- Zenorsville, Iowa
- Coordinates: 42°06′26″N 93°43′05″W﻿ / ﻿42.10722°N 93.71806°W
- Country: United States
- State: Iowa
- County: Boone
- Elevation: 1,004 ft (306 m)
- Time zone: UTC-6 (Central (CST))
- • Summer (DST): UTC-5 (CDT)
- Area code: 515
- GNIS feature ID: 464813

= Zenorsville, Iowa =

Zenorsville (or Zenorville) is an unincorporated community in Boone County, in the U.S. state of Iowa.

==Geography==
Zenorsville is located at , in the northeastern part of Jackson Township.

== History ==
Zenorsville was founded in Section 12 of Jackson Township after the discovery of coal deposits in the mid-1870s. At its peak, Zenorsville had around 400 residents. The community had a store, school, blacksmith shop, other businesses, and a church.

Several mines in Zenorsville operated.
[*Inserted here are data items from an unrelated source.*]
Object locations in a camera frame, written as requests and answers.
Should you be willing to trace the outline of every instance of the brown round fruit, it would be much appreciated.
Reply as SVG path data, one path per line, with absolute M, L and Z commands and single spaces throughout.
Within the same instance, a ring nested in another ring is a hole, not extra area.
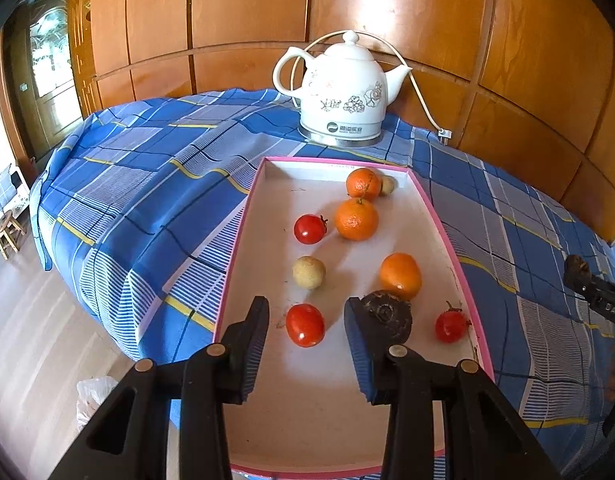
M 314 290 L 325 279 L 325 265 L 313 256 L 301 256 L 292 266 L 292 276 L 298 286 Z
M 396 189 L 396 181 L 393 176 L 383 175 L 381 179 L 381 196 L 391 195 Z
M 423 285 L 416 260 L 405 253 L 394 253 L 386 257 L 379 269 L 379 279 L 385 290 L 406 301 L 416 296 Z
M 369 168 L 358 168 L 348 175 L 345 187 L 352 198 L 374 200 L 381 192 L 382 181 Z
M 350 198 L 336 210 L 334 225 L 348 240 L 367 240 L 379 227 L 379 213 L 369 200 Z

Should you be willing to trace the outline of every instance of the white tray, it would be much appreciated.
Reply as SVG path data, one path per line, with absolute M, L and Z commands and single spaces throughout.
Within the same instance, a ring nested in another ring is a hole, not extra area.
M 379 228 L 365 242 L 338 235 L 334 211 L 347 199 L 345 179 L 359 167 L 377 168 L 398 189 L 374 204 Z M 325 238 L 303 245 L 294 238 L 306 213 L 330 219 Z M 409 253 L 423 275 L 412 301 L 412 334 L 406 343 L 425 359 L 456 365 L 476 359 L 490 375 L 492 364 L 474 300 L 443 226 L 416 177 L 405 168 L 341 160 L 266 158 L 248 197 L 228 270 L 215 338 L 244 318 L 254 296 L 270 301 L 270 328 L 254 391 L 242 406 L 225 406 L 232 468 L 258 476 L 344 478 L 380 470 L 388 406 L 372 406 L 359 391 L 345 328 L 343 306 L 380 287 L 377 272 L 394 252 Z M 313 291 L 292 280 L 303 255 L 319 258 L 325 282 Z M 473 325 L 455 344 L 436 340 L 434 323 L 449 301 Z M 284 314 L 297 303 L 317 307 L 327 327 L 323 341 L 299 348 L 284 328 Z M 443 453 L 443 418 L 435 403 L 435 450 Z

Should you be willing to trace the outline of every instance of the kettle lid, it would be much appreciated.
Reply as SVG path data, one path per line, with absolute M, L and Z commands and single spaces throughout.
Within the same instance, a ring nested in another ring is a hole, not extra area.
M 345 43 L 334 43 L 323 53 L 324 56 L 338 57 L 341 59 L 358 59 L 363 61 L 373 61 L 372 53 L 364 46 L 358 45 L 359 35 L 353 30 L 348 30 L 343 34 Z

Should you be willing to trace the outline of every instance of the cherry tomato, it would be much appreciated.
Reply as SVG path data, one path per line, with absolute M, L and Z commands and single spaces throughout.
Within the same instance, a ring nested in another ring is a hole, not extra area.
M 318 345 L 325 336 L 323 316 L 308 303 L 294 305 L 287 311 L 285 327 L 289 338 L 303 348 Z
M 322 216 L 303 215 L 294 224 L 296 240 L 305 245 L 320 242 L 327 232 L 327 220 Z
M 449 310 L 436 320 L 436 337 L 443 343 L 455 343 L 465 335 L 470 324 L 470 320 L 463 315 L 460 308 L 450 305 Z

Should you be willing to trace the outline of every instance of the kettle handle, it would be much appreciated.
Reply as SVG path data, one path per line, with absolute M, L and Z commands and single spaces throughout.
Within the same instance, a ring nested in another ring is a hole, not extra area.
M 283 86 L 280 82 L 280 70 L 283 68 L 283 65 L 292 59 L 293 57 L 302 57 L 305 60 L 305 66 L 310 66 L 314 60 L 314 57 L 310 56 L 305 50 L 297 46 L 291 46 L 287 49 L 287 52 L 283 54 L 283 56 L 278 60 L 276 66 L 274 67 L 274 72 L 271 75 L 271 79 L 274 82 L 274 86 L 276 90 L 281 92 L 282 94 L 288 95 L 290 97 L 294 97 L 296 99 L 301 98 L 302 91 L 300 88 L 296 90 L 288 90 Z

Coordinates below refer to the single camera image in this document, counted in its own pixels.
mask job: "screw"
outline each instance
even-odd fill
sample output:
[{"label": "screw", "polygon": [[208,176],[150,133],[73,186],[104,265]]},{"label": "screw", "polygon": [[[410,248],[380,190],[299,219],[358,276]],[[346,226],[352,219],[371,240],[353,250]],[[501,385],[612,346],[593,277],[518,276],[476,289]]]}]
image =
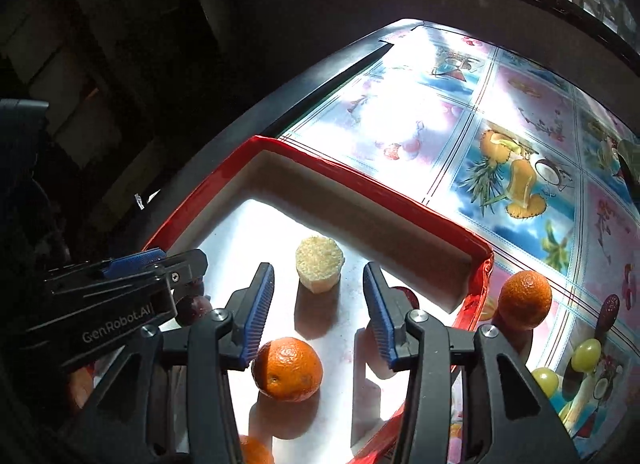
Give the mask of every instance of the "screw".
[{"label": "screw", "polygon": [[140,329],[140,333],[143,338],[152,338],[156,334],[158,334],[158,327],[155,325],[143,325]]},{"label": "screw", "polygon": [[421,309],[413,309],[409,313],[409,317],[414,320],[416,323],[423,323],[429,319],[429,315]]},{"label": "screw", "polygon": [[485,338],[495,338],[498,335],[498,327],[485,323],[480,327],[480,332]]},{"label": "screw", "polygon": [[226,309],[213,309],[211,311],[213,321],[224,321],[229,317],[229,312]]}]

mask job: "tangerine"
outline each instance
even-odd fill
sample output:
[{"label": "tangerine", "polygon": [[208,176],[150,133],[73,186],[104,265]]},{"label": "tangerine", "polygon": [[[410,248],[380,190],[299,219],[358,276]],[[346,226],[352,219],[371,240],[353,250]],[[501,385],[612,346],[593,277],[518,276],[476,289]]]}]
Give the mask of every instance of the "tangerine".
[{"label": "tangerine", "polygon": [[534,329],[551,309],[551,287],[539,272],[521,270],[502,285],[498,312],[513,329]]},{"label": "tangerine", "polygon": [[240,449],[244,464],[274,464],[271,452],[254,437],[241,435]]},{"label": "tangerine", "polygon": [[258,350],[252,374],[265,395],[299,402],[320,388],[322,363],[308,343],[296,338],[274,339]]}]

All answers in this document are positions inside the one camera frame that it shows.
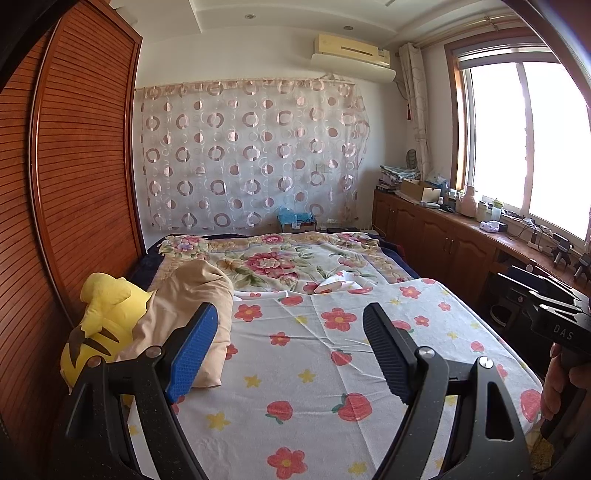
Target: bed
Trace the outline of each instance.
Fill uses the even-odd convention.
[[[381,245],[364,233],[169,236],[148,253],[134,279],[151,288],[175,265],[201,258],[223,267],[238,293],[222,386],[193,389],[173,406],[210,479],[372,478],[406,407],[389,392],[363,332],[370,302],[447,359],[492,358],[533,441],[535,374],[453,293],[416,278],[395,246]],[[250,272],[266,278],[253,281]],[[310,284],[339,274],[363,286],[312,294]],[[439,472],[455,405],[446,399],[423,478]],[[135,406],[128,425],[142,473],[158,478]]]

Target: circle pattern curtain
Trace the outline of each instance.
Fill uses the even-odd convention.
[[[369,123],[356,85],[228,80],[138,94],[148,204],[161,230],[268,230],[280,206],[323,226],[357,218]]]

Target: air conditioner
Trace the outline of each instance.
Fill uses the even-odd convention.
[[[390,68],[388,50],[335,35],[316,37],[312,65],[329,73],[372,82],[389,83],[396,76]]]

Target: finger
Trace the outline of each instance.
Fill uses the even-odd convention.
[[[548,410],[552,413],[558,413],[560,411],[560,393],[552,387],[544,387],[542,390],[542,396]]]
[[[552,358],[554,358],[555,356],[559,356],[561,351],[562,351],[562,346],[557,343],[553,343],[552,348],[550,349],[550,356]]]
[[[554,418],[554,414],[548,408],[548,405],[546,405],[546,402],[544,401],[544,397],[543,396],[541,397],[541,400],[540,400],[540,409],[542,410],[542,416],[546,420],[552,420]]]
[[[591,364],[571,368],[569,379],[575,387],[591,390]]]
[[[546,380],[544,387],[548,385],[559,393],[562,393],[564,386],[566,385],[566,372],[560,365],[560,357],[555,356],[550,360],[550,366],[548,367],[548,373],[546,374]]]

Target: window
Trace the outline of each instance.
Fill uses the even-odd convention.
[[[464,87],[465,184],[581,246],[591,207],[589,111],[566,69],[536,41],[454,52]]]

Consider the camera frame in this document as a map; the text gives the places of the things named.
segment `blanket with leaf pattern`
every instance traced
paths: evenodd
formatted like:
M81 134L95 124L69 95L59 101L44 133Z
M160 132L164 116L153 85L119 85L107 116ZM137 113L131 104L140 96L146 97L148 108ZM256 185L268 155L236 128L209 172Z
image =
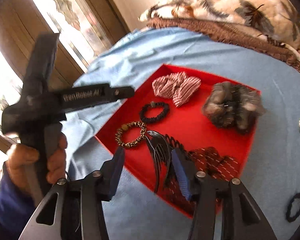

The coal was considered the best in the state, according to a 1909 state geological survey. However, coal mining in Zenorsville was discontinued sometime prior to 1909. An 1886 mining report blamed the decline in coal mining in Zenorsville on a new rail line north from Ames.

The post office at Zenorsville was established in 1876 and was discontinued in 1900.

A 1914 history of Boone County states that when the mines declined, the shanties in Zenorsville were sold and removed, as residents moved elsewhere.

Zenorsville's population was estimated at 300 in 1887, and was 367 in 1902.